▶ _What to produce_:
Where a line below holds the string "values", that line goes into the answer.

***** Task inputs

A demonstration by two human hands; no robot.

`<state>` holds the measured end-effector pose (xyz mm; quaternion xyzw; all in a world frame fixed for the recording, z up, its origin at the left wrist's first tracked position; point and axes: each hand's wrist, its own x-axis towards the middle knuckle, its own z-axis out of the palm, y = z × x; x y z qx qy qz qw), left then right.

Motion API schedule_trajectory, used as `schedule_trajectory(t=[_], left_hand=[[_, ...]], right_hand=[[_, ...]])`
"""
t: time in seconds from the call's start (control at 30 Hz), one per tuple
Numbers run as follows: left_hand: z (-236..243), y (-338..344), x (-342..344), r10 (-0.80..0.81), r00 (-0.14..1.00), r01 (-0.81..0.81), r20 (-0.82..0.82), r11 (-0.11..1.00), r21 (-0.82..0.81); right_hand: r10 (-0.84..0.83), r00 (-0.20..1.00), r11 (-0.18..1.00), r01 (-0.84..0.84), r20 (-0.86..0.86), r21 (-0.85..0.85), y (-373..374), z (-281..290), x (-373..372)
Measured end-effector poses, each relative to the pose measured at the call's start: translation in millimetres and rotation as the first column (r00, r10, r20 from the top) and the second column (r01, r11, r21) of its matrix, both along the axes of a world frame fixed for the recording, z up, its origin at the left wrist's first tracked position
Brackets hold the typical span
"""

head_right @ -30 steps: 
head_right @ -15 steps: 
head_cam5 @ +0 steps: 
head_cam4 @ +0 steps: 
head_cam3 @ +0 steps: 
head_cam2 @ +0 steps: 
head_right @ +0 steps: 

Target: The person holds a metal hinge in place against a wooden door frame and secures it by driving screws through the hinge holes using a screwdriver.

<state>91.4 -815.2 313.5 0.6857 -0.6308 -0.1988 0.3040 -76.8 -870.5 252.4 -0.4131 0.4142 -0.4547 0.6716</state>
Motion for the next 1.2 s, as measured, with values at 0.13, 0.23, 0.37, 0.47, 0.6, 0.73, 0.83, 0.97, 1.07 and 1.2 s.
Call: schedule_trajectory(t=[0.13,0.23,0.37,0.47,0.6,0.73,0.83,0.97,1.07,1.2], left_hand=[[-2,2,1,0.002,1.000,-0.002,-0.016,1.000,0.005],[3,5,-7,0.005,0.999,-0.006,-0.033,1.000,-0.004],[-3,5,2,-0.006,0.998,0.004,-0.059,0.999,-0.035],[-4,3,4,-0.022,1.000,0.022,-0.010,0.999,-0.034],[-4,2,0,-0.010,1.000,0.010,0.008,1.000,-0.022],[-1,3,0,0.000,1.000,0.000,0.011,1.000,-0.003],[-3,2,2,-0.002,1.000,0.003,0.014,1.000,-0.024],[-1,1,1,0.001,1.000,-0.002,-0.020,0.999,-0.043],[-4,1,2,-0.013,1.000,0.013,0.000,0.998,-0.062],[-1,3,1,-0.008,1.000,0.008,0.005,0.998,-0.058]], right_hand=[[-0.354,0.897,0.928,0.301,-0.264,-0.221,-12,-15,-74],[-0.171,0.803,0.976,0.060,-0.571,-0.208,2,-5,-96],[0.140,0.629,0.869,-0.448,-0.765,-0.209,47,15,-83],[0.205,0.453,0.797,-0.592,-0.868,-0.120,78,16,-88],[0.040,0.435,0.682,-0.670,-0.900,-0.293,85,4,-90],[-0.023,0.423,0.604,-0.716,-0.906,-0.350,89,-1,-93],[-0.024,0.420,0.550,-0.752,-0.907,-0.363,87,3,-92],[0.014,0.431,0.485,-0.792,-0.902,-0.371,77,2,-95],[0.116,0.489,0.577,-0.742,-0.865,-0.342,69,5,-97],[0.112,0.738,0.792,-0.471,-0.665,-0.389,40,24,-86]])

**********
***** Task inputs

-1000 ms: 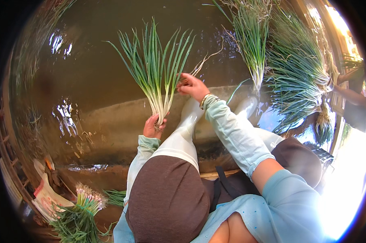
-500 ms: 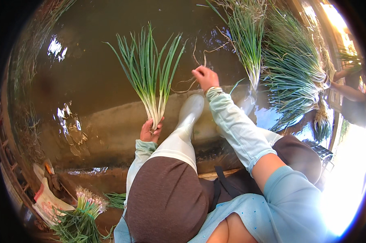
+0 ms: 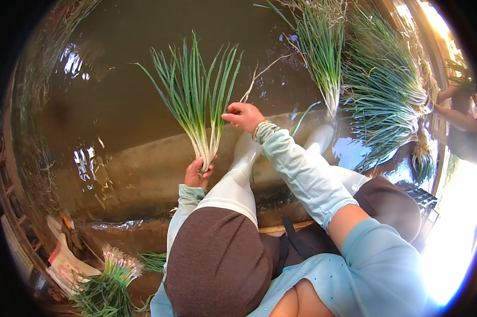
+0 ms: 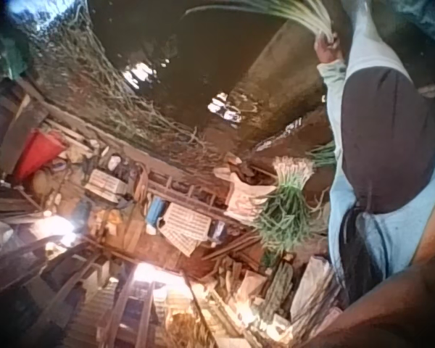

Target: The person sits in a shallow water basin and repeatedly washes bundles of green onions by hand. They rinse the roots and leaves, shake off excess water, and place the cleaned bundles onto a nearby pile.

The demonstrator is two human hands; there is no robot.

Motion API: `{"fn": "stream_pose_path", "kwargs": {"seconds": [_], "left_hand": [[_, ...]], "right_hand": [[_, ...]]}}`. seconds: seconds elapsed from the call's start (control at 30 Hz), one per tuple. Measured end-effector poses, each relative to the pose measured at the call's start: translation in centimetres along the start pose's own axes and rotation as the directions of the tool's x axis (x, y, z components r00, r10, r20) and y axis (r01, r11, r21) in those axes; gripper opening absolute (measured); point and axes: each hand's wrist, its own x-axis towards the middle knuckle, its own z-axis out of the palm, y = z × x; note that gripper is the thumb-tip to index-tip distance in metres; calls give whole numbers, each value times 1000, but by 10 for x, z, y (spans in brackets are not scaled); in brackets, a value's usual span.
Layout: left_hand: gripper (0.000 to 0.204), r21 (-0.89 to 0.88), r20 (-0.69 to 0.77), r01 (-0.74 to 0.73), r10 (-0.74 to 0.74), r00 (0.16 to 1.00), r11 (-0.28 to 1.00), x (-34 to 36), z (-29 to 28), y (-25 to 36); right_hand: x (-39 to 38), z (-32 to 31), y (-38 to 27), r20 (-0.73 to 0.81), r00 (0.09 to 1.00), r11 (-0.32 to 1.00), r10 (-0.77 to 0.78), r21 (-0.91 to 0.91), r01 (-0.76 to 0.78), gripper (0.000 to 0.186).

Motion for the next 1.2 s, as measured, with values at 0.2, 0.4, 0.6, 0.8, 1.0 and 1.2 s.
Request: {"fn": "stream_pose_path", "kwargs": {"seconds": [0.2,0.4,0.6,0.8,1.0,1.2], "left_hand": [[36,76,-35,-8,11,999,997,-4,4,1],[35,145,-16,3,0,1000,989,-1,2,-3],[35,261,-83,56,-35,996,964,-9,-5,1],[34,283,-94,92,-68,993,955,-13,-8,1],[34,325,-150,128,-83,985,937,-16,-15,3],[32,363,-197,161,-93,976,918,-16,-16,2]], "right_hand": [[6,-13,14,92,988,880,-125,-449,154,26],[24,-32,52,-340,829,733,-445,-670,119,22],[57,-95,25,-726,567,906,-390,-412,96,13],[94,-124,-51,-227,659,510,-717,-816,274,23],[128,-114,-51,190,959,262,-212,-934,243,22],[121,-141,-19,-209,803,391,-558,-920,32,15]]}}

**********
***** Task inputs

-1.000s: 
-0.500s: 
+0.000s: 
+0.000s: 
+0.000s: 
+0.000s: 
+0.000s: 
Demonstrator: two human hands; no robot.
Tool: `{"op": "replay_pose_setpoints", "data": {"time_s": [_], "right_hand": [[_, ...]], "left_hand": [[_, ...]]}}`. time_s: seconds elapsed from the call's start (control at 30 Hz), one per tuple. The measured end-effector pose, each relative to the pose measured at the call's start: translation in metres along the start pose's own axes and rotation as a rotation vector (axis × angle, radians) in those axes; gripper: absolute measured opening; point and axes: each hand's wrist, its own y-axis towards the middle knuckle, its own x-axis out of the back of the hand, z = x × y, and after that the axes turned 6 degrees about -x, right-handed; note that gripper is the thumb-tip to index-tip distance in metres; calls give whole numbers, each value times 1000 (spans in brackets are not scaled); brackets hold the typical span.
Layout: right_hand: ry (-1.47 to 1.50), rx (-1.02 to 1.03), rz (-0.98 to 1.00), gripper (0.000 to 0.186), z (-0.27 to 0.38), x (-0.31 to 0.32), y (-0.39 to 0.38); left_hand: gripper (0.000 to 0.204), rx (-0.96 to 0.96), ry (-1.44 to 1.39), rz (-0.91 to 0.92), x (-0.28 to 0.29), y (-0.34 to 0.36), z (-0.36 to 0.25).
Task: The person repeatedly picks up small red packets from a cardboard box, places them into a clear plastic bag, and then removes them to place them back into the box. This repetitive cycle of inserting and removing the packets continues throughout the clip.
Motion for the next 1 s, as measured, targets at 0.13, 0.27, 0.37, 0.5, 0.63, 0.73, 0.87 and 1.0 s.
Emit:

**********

▶ _Solution for this problem_:
Motion for the next 1.2 s, as measured, with values at 0.13, 0.23, 0.37, 0.47, 0.6, 0.73, 0.83, 0.97, 1.07 and 1.2 s.
Motion for the next 1.2 s, as measured, with values at 0.2, 0.4, 0.6, 0.8, 1.0 and 1.2 s.

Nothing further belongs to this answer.